If you measure an angle on the map and want to transfer it to your compass, you must add the declination to the true north angle, because magnetic north angles are always greater than true north angles when the declination is west. If you measure an angle with your compass and want to transfer it to the map, you must subtract the declination from the magnetic angle for the same reason: True north angles are always smaller than magnetic north angles when the declination is west. Again, the declination diagram in the bottom margin of the map should help refresh your memory should you ever forget.
Figure 4-5 gives another example of the relation between magnetic and true north when the declination is west, this time for a true north angle of 270 degrees.
Sometimes in the East you’ll measure a true north angle on the map and then find when you add the west declination that you’ve gone past 360 degrees.
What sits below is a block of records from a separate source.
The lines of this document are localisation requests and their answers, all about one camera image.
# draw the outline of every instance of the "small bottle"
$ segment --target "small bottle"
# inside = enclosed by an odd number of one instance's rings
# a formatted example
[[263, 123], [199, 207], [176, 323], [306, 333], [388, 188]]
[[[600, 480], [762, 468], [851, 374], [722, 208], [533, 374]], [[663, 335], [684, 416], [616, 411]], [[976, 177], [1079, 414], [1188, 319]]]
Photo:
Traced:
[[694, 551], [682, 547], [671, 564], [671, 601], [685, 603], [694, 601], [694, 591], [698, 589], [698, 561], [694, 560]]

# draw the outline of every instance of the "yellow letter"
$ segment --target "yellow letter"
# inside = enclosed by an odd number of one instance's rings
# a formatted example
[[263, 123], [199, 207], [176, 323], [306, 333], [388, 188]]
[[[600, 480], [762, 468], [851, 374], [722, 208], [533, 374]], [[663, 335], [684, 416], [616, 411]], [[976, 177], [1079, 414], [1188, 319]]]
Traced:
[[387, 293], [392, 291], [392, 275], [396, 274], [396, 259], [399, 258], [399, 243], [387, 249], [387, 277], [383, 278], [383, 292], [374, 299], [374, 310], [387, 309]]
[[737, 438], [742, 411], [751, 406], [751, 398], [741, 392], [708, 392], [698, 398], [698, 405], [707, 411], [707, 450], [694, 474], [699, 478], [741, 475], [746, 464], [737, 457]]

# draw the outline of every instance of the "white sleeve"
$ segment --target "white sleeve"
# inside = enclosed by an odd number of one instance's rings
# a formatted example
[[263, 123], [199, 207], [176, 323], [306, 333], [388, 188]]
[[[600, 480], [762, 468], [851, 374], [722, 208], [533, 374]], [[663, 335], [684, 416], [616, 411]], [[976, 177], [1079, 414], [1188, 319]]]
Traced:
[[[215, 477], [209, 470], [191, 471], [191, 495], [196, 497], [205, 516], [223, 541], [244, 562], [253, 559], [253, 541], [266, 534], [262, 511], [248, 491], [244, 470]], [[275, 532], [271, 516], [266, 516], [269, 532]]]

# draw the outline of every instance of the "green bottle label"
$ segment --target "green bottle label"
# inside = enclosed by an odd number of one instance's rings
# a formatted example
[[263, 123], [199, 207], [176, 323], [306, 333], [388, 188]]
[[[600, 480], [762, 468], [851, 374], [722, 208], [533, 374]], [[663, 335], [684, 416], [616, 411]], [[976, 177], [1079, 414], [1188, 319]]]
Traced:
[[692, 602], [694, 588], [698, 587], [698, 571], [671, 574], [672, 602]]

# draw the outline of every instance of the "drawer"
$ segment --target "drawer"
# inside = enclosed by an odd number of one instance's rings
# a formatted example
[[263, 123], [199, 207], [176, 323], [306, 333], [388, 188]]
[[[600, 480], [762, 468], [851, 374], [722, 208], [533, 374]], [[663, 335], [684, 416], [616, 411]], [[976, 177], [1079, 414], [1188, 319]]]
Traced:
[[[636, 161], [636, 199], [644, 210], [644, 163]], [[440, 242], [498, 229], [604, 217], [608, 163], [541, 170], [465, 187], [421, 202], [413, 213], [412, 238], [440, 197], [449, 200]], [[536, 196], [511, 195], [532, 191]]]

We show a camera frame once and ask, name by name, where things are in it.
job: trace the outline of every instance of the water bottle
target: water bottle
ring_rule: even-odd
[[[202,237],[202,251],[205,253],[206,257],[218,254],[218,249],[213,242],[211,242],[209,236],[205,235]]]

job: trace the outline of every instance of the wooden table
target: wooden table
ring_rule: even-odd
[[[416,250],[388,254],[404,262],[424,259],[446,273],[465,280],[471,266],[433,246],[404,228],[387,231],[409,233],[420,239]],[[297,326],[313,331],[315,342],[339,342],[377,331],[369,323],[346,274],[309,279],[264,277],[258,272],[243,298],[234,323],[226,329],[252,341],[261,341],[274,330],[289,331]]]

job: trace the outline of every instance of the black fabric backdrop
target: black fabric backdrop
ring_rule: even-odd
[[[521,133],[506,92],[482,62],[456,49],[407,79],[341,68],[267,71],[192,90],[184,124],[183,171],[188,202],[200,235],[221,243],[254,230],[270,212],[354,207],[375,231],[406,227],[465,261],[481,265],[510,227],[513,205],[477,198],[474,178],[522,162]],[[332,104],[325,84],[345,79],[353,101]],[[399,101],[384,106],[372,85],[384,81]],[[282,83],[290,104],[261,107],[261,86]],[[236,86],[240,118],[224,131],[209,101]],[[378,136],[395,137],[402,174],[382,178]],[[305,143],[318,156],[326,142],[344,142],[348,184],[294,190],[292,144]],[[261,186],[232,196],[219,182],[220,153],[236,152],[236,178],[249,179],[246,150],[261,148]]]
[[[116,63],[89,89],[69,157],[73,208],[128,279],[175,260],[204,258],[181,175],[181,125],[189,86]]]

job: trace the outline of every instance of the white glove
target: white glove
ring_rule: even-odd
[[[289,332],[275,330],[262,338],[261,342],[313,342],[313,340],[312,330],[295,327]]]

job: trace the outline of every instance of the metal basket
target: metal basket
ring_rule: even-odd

For example, you might measure a true north angle on the map as 355 degrees, then need to add a declination of 10 degrees west to get the magnetic angle: 355 + 10 = 365. An angle of 365 degrees is the same as an angle of 5 degrees. You can also just rotate the compass dial counterclockwise 10 degrees to add 10 degrees to the true north angle of 355 degrees and get the correct magnetic north angle of 5 degrees. Figure 4-6 shows this graphically.
Sometimes in the West you’ll measure a true north angle on the map, find it’s less than the declination, then need to subtract the declination from the true north angle to get the magnetic north angle. For example, the true north angle, measured on the map, might be 5 degrees, and you’ll have to subtract a declination of 10 degrees east. Five degrees is the same as 365 degrees, so you can just subtract 10 from 365 and get 355 degrees as the correct magnetic north angle. You can also just rotate the dial clockwise 10 degrees from its original setting of 5 degrees to do the subtraction and reach the correct magnetic north setting of 355 degrees. Figure 4-7 shows this graphically.
Using a Set-and-Forget Compass
If you’re using a set-and-forget compass, draw a big sigh of relief at this point. You can forget about adding and subtracting angles once you’ve set the declination and double-checked that you set it in the right direction. With most such compasses setting the declination is idiot-proof. Usually you turn a small screw or perform some other simple operation to adjust the compass gate so it points to the angle representing the declination. If the declination is 20 degrees east, for example, the compass gate, after adjustment, will point to 20 degrees. If the declination is 20 degrees west, the compass gate, after adjustment, will point to 340 degrees (360 – 20 = 340). When you’re measuring an angle on the map with a set-and-forget compass, you ignore the needle (as always) and the compass gate (which no longer points to north on the capsule). Instead you always use the capsule’s north-south lines when you’re orienting the capsule north and south, making sure north on the capsule points to north on the map. To transfer that angle to your compass, simply place the needle in the gate. Angles measured with your compass can be transferred directly to the map, again using the north-south lines in the capsule, not the gate. As you can see, set-and-forget compasses let you avoid mental gymnastics when you’re cold and wet and would much rather be thinking about dinner courses than compass courses. If you plan to go hiking more than once this year, buy a set-and-forget compass. You’ll never regret it.